25.5 NUMA architecture machines NUMAArchitecture Machine
Although the multi-core CPU seems very powerful on the surface, they also bring new problems. Now, if multiple kernels need to concurrently access other system resources, these resources become the bottleneck of the overall system performance. For example, if two kernels need to access Ram at the same time, because the memory bandwidth limits the overall performance, the dual-core system only improves the performance by 30% to 70% compared with the single-core system. To alleviate this problem, the computer now uses the so-called NUMA (Cache-coherent non-uniform memory access) architecture.
4*4 in the figureItemsCPUIndicates16Bit, which is usually32Bit.
Figure 25-3 shows the architecture of a NUMA-based computer system. The system has four nodes. Each node contains four CPUs, one North Bridge, one south bridge, and the local memory (RAM ). Some nodes are connected to local devices. All memory can be accessed by any node; however, the time spent accessing the memory is inconsistent (non-uniform ). For example, any CPU of Node 1 can access the local memory of Node 1 very quickly. The CPU of Node 1 can also access the memory of Node 2 and node 4, but it may cause high performance loss. The CPU of Node 1 can also access the memory of Node 3, but the performance loss is even greater, because there is no direct communication line between node 1 and node 3. Even if 16 CPUs are distributed across four different nodes, the hardware ensures that the cache of all CPUs is consistent and synchronized with each other.
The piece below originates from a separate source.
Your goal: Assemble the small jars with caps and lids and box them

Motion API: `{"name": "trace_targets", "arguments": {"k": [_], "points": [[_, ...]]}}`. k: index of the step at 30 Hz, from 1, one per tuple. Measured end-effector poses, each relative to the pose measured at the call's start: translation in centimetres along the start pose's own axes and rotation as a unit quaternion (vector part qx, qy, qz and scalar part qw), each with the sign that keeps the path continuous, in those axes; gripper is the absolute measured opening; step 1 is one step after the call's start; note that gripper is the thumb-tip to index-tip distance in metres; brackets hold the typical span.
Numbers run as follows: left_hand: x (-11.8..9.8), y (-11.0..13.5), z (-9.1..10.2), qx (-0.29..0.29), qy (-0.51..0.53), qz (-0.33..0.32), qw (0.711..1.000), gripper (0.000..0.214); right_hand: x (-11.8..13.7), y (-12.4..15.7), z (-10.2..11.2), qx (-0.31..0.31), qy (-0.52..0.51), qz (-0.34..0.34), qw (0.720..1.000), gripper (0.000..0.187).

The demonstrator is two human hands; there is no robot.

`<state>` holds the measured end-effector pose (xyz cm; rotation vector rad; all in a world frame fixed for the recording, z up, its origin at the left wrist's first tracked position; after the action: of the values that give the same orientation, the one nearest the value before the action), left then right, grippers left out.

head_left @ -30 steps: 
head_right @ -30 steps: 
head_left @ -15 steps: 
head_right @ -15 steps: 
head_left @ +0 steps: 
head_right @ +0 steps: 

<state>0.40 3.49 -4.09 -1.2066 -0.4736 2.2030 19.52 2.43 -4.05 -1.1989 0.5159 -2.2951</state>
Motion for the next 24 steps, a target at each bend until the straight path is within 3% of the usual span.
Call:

Win32 APIs provide a number of functions for unmanaged developers. They allow memory allocation on a specific NUMA node and force threads to run on a specific NUMA node. Today, CLR does not have anything specifically designed for the NUMA system. In the future, I think CLR may add something, such as preparing a garbage collection heap for each NUMA node, and may allow applicationsProgramAssigns an object to a specific node. In addition, CLR may allow objects to be migrated from one node to another, depending on which CPU has the highest frequency of accessing objects.
Looking back at the beginning of 1990s, it is hard to imagine that one day a computer has 32 CPUs. Therefore, when 32-bit windows was first launched, it was designed to support a maximum of 32 CPUs installed on one machine. Later, Microsoft began to provide 64-bit windows, which supports a maximum of 64 CPUs installed on one machine. It seems that there are many 64 CPUs, but according to the current trend, it seems that in the near future, it will reach or even exceed this number, which has actually been reached.
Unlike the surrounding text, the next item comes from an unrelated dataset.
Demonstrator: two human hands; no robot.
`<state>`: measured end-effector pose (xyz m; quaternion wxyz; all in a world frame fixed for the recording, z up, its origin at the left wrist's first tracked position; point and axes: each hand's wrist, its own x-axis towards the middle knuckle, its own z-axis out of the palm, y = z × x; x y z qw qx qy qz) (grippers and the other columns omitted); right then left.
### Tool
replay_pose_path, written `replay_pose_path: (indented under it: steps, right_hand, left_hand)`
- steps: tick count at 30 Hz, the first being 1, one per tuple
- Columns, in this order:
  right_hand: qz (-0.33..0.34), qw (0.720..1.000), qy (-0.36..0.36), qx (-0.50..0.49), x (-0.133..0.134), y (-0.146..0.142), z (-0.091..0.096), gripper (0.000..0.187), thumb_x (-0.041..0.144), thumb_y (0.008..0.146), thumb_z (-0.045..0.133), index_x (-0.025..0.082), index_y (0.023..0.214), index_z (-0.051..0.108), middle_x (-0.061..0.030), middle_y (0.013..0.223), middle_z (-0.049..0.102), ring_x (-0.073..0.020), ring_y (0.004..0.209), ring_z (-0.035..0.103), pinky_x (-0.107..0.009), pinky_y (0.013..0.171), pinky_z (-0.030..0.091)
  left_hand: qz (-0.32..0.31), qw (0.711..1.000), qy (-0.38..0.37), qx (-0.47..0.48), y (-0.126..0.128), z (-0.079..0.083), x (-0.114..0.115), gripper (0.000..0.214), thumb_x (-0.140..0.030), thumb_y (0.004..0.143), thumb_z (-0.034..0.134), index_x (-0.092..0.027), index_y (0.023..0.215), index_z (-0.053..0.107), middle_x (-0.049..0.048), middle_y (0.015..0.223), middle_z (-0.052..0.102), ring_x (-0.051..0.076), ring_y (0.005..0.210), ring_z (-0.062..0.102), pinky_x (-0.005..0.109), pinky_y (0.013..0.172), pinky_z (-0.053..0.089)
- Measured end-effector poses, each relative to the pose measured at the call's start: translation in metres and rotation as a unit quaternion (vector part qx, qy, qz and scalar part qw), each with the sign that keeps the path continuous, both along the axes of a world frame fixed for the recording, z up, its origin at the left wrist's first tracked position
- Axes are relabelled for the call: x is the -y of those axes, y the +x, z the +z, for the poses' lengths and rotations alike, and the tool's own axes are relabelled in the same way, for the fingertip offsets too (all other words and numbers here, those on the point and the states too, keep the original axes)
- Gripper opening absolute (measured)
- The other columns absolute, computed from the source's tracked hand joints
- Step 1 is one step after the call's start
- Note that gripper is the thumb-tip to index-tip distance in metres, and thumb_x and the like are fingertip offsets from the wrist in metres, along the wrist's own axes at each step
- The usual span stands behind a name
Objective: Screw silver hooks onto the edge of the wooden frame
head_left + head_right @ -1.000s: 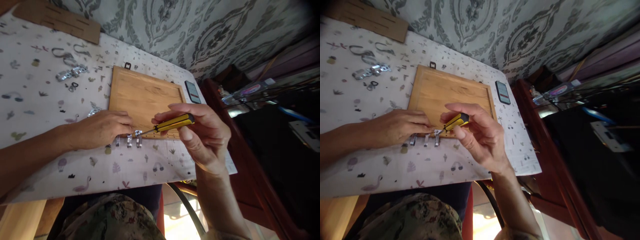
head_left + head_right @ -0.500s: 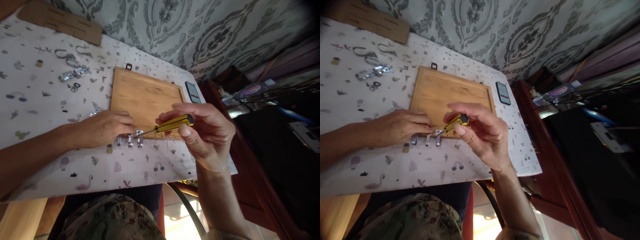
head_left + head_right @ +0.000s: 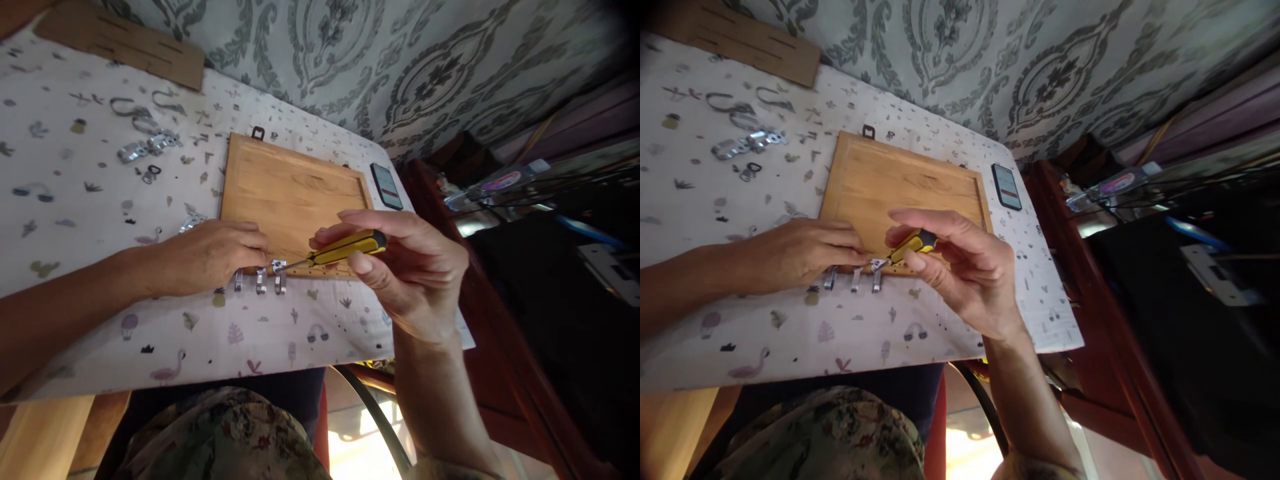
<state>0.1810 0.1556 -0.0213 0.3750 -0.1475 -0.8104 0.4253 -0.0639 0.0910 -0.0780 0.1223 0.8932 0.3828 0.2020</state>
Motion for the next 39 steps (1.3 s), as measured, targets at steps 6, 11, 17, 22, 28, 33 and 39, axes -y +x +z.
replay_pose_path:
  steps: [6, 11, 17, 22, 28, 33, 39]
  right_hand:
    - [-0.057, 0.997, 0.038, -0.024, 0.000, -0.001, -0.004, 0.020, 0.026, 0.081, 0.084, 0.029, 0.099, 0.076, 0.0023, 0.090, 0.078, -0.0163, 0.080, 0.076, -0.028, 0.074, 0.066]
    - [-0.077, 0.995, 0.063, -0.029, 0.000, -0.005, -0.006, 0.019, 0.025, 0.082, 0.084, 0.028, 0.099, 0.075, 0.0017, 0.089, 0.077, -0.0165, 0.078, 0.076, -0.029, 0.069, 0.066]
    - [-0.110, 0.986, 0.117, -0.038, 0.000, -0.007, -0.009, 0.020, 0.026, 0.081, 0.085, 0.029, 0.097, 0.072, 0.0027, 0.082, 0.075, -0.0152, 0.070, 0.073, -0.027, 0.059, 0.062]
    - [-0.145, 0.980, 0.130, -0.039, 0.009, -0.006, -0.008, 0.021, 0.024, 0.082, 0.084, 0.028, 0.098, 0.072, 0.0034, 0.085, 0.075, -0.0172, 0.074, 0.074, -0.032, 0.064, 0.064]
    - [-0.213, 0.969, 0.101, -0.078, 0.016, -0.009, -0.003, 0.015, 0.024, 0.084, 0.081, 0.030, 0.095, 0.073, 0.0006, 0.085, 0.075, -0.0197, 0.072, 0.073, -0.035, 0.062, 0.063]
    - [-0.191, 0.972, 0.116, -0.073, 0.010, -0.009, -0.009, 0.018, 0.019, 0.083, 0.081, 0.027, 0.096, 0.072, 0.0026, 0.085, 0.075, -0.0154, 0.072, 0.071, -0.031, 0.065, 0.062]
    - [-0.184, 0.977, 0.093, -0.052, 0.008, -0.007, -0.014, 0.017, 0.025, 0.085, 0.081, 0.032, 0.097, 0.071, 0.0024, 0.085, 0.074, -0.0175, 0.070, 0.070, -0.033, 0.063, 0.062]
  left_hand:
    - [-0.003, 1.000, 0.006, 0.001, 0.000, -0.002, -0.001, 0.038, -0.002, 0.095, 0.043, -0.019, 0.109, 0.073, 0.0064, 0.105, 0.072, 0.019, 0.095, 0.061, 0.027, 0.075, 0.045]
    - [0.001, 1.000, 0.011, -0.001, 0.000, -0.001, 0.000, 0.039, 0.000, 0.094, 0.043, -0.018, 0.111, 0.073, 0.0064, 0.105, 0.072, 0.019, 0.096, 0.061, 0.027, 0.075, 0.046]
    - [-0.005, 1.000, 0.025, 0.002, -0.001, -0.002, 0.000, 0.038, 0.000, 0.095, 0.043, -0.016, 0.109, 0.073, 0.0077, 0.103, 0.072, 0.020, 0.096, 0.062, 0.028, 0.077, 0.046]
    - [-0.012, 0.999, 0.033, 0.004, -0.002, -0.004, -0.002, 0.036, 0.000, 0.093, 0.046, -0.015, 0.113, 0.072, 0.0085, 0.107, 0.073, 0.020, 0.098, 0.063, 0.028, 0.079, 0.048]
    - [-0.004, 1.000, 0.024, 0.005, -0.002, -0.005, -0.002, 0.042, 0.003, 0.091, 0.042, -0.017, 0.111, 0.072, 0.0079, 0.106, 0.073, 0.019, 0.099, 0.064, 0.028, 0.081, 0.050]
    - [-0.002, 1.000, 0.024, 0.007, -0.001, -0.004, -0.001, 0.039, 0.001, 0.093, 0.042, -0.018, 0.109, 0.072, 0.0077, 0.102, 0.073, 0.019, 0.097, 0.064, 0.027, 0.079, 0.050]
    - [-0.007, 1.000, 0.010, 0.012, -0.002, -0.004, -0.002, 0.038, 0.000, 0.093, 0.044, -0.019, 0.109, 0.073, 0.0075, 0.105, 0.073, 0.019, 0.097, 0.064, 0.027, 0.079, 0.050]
Starting from Windows Server 2008 R2, Microsoft Windows supports 256 logical processors on one machine. Figure 25-4 shows how Windows supports all these logical processors. The following describes the content in the figure:
■ One machine has one or more processor groups, each of which includes1To64Logical processors.
■ A processor group has1One or moreNUMANode. Each node includes some logic processors, high-speed cache, and local memory (they are closely integrated ).
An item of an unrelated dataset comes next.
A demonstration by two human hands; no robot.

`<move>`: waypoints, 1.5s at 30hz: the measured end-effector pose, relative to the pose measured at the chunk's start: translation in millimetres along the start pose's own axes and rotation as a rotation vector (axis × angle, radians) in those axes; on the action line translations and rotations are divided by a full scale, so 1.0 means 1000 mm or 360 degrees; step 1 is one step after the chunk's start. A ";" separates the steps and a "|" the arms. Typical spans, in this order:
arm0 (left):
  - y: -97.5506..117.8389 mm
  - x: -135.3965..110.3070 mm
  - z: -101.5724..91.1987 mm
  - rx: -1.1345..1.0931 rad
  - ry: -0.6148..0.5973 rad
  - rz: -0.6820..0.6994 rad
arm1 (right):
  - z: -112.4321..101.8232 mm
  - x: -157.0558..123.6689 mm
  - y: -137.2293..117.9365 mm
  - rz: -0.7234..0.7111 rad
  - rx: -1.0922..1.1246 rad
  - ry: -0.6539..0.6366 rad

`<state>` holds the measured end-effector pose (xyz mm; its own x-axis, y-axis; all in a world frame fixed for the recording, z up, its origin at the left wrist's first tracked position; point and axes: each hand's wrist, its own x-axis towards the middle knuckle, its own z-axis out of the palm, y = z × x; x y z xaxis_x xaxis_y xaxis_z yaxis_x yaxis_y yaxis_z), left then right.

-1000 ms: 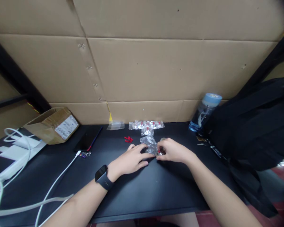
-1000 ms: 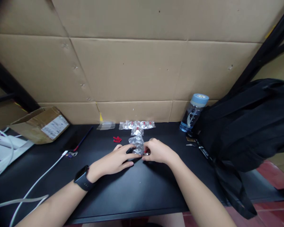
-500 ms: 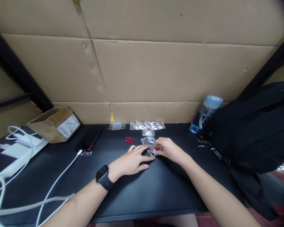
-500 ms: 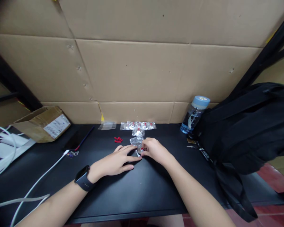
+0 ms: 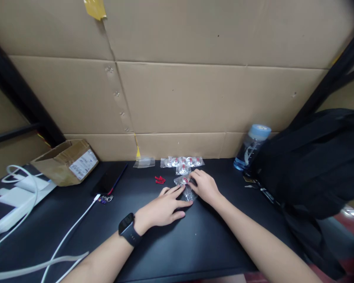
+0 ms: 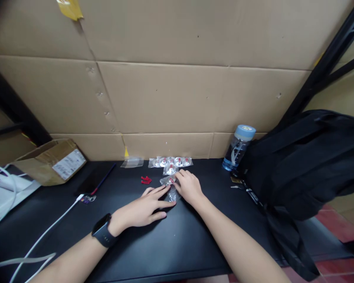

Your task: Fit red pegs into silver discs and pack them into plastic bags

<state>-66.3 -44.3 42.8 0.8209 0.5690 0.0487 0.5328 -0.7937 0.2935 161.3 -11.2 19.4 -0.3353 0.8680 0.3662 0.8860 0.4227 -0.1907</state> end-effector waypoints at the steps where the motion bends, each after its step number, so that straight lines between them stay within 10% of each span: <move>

■ EachNUMAEach node has one or more sockets.,To insert a silicon chip.
■ Each socket chip contains one or moreCPUKernel.
■ Each kernel contains one or more logical processors.If the chip is hyper-threading,There may be more than one logic processor.
Today's CLR The processor group cannot be used. , So all threads it creates are in the processor group. 0 (Default group. In 64 Bit Windows When running, you can use up 64 Core. Because 32 Bit Windows Only the processor group is supported. 0 And only supports 32 Items CPU Therefore, the Managed Application 32 Bit Windows Running , Up 32 core.